Investment managers and analysts at Rathbones identified four key sectors which are vulnerable to disruption by new technology products in the coming years – personalised medicine, automation and labour markets, alternative energy, and blockchain.
Chief investment officer Julian Chillingworth said it was “imperative” investors understood that any feel-good story surrounding a new product in one of these sectors did not necessarily guarantee a successful investment.
“(Investing) isn’t about airy futurology-style projections,” he said. “As investors, it’s imperative we understand how even for those companies at the forefront of technological change, investment success is not guaranteed,” he said.

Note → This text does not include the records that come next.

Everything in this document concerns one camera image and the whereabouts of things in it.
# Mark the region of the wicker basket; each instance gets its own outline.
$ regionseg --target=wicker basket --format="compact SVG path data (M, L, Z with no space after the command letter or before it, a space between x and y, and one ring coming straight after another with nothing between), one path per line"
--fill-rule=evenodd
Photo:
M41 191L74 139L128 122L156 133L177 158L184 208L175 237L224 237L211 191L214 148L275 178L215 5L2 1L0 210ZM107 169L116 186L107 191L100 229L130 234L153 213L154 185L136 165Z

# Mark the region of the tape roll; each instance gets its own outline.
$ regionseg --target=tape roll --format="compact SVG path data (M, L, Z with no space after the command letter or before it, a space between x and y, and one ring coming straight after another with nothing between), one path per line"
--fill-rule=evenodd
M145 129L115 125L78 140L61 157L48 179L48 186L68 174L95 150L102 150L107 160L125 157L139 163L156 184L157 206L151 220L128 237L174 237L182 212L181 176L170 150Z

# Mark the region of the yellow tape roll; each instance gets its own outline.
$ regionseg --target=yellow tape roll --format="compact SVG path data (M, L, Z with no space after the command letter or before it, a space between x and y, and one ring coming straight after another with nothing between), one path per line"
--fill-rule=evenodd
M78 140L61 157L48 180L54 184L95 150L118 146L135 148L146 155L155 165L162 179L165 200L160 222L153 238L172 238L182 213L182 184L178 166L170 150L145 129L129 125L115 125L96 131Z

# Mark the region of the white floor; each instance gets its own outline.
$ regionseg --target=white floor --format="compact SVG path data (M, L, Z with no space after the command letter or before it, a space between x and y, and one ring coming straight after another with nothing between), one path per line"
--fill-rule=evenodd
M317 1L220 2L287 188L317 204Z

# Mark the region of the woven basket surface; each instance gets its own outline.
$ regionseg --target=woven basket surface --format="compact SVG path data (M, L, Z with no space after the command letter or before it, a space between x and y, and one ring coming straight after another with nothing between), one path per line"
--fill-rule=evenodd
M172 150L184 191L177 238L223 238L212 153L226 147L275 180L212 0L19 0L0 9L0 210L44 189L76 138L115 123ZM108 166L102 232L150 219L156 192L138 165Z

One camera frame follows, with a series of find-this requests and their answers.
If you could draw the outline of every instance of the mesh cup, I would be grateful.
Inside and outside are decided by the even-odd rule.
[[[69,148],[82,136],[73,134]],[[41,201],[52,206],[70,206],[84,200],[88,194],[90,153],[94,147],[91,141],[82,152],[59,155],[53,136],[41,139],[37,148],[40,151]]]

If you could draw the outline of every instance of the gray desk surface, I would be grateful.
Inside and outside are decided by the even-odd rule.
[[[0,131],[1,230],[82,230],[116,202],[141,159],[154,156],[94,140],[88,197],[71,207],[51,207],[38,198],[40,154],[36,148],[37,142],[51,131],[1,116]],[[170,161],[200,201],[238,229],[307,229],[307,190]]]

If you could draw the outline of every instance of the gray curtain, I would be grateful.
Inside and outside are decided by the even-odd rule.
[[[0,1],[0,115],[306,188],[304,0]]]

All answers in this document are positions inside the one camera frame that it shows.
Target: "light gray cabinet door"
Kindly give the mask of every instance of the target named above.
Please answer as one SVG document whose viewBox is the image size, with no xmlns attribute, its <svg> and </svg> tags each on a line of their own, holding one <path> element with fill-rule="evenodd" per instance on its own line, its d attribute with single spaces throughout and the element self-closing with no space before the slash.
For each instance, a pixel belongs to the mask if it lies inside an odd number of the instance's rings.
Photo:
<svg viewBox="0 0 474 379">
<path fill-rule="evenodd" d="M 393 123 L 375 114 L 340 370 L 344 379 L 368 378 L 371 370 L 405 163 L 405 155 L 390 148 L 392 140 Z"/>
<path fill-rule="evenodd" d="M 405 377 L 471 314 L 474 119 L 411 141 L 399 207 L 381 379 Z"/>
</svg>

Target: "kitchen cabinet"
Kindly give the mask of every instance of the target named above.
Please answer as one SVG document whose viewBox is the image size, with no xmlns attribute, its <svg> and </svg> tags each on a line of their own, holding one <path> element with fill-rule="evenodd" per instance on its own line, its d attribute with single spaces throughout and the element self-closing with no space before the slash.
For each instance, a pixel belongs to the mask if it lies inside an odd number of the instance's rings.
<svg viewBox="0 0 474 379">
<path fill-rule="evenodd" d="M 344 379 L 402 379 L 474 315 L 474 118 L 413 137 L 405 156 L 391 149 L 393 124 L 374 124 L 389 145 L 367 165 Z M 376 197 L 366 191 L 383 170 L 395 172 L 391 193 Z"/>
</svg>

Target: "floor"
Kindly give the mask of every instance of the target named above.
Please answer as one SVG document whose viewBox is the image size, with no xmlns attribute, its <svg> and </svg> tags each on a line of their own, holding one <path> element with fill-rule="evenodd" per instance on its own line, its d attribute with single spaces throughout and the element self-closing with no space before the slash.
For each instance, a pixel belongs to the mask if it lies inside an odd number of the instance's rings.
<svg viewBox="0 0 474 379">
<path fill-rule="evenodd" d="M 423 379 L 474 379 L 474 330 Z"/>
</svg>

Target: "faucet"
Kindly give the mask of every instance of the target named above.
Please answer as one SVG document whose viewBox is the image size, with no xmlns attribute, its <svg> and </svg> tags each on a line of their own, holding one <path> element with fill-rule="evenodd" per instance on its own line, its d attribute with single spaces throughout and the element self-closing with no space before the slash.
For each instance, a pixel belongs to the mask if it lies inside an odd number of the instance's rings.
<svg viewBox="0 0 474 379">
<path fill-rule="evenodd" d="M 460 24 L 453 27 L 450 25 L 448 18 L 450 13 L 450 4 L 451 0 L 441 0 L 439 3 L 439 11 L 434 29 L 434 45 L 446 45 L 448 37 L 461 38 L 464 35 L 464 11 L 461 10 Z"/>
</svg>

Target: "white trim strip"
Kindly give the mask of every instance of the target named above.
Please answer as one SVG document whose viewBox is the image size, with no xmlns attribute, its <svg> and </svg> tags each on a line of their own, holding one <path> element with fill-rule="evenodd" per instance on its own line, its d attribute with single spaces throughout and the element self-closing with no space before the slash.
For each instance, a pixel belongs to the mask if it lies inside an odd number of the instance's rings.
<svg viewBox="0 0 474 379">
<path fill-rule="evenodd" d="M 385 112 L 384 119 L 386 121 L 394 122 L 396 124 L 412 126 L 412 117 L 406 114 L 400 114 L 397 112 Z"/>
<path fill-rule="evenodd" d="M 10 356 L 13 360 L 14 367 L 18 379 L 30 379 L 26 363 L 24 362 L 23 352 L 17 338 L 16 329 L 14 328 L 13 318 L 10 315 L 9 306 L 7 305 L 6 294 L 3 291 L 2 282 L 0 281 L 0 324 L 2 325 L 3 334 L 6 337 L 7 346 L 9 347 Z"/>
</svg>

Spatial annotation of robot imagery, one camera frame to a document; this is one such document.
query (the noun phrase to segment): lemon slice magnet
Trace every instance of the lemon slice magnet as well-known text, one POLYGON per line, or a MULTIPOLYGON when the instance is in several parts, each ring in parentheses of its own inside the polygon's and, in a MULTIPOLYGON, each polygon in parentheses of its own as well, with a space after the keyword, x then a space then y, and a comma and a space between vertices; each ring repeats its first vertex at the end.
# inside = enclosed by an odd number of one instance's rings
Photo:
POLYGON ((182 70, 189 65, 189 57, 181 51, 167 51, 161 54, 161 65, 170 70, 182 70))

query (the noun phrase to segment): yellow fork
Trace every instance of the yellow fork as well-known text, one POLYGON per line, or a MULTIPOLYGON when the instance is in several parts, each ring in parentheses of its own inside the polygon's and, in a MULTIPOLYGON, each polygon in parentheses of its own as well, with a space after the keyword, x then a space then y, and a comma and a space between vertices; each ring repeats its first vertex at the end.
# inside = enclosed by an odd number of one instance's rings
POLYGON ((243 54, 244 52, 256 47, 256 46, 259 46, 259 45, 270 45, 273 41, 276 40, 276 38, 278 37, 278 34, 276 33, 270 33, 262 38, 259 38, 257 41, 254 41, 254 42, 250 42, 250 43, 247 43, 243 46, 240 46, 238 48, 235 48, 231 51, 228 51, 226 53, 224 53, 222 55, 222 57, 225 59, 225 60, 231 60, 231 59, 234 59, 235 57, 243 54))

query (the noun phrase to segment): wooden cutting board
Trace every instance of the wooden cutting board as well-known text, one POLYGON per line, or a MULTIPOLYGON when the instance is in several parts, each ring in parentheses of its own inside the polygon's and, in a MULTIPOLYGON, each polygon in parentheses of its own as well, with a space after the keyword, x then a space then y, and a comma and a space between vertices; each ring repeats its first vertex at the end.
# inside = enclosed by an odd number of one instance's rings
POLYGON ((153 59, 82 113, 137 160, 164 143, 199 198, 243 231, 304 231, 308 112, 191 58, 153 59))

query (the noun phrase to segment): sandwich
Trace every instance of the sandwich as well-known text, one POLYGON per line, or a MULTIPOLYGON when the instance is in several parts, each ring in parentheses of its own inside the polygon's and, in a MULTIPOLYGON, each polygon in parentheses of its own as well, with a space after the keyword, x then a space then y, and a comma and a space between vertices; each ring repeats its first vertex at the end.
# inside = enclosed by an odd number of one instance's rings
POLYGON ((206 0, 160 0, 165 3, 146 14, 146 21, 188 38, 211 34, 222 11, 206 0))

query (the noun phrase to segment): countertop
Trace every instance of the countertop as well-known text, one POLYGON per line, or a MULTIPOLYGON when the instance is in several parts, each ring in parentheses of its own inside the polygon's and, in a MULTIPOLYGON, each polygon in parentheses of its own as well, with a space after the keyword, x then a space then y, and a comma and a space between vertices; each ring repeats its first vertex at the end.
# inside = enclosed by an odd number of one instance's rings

He added: “The problem is that even after the dotcom crash of 2000, the ability to value a company properly remains superseded by the desire to re-imagine a future.
“The graveyard is littered with those corporate corpses that went bust before their technologies reached critical mass. Simply ‘buying the story’ isn’t enough.”
Sector threats
Personalised medicine is expected to severely disrupt the pharmaceuticals sector over the next five years, Rathbones’ head of collectives Mona Shah, said, with sales predicted to rise to $178bn by 2022.
In the alternative energy space, companies making or supplying materials for batteries, wind turbines and solar cells may on the face of it seem like a safe bet, but Rathbones head of equity research Sanjiv Tumkur said sharp price falls in an overcrowded market sees many companies fold.